PROBLEM DESCRIPTION: An exact transcript is needed of the material below, beginning at the line that contains "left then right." and continuing through its last line; nothing else should appear.

*** Begin section ***

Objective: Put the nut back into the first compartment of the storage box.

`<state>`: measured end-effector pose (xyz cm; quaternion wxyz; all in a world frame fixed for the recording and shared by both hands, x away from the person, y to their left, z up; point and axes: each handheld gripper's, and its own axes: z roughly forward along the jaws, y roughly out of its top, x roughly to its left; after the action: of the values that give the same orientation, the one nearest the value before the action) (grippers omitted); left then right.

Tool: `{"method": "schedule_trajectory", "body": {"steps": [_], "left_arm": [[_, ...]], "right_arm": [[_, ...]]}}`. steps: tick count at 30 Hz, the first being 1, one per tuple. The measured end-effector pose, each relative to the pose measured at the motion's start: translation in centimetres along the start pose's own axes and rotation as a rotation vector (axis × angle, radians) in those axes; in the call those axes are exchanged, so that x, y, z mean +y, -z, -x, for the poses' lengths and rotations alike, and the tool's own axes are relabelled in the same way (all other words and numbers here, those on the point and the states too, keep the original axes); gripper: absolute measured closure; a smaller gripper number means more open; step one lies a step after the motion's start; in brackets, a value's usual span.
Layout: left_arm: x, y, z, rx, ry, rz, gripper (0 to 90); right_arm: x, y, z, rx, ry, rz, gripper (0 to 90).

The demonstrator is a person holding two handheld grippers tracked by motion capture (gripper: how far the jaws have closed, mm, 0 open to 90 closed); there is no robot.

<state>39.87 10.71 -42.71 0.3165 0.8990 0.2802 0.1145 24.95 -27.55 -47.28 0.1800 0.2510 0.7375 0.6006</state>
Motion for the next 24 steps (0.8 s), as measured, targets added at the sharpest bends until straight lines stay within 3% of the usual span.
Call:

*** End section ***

RESPONSE AREA:
`<state>`: measured end-effector pose (xyz cm; quaternion wxyz; all in a world frame fixed for the recording and shared by both hands, x away from the person, y to their left, z up; point and axes: each handheld gripper's, and its own axes: z roughly forward along the jaws, y roughly out of its top, x roughly to its left; after the action: of the values that give the same orientation, the one nearest the value before the action) (grippers omitted); left then right.

Tool: `{"method": "schedule_trajectory", "body": {"steps": [_], "left_arm": [[_, ...]], "right_arm": [[_, ...]]}}`. steps: tick count at 30 Hz, the first being 1, one per tuple. The measured end-effector pose, each relative to the pose measured at the motion's start: translation in centimetres along the start pose's own axes and rotation as a rotation vector (axis × angle, radians) in those axes; in the call those axes are exchanged, so that x, y, z mean +y, -z, -x, for the poses' lengths and rotations alike, and the tool's own axes are relabelled in the same way (all other words and numbers here, those on the point and the states too, keep the original axes); gripper: absolute measured closure; a smaller gripper number means more open; step one lies a step after the motion's start; in brackets, a value's usual span.
Layout: left_arm: x, y, z, rx, ry, rz, gripper (0 to 90); right_arm: x, y, z, rx, ry, rz, gripper (0 to 90).

The demonstrator is a person holding two handheld grippers tracked by motion capture (gripper: how far the jaws have closed, mm, 0 open to 90 closed); there is no robot.

<state>39.87 10.71 -42.71 0.3165 0.8990 0.2802 0.1145 24.95 -27.55 -47.28 0.1800 0.2510 0.7375 0.6006</state>
Motion for the next 24 steps (0.8 s), as measured, targets added at the sharpest bends until straight lines stay within 3% of the usual span.
Call:

With this, the exercise has been completed.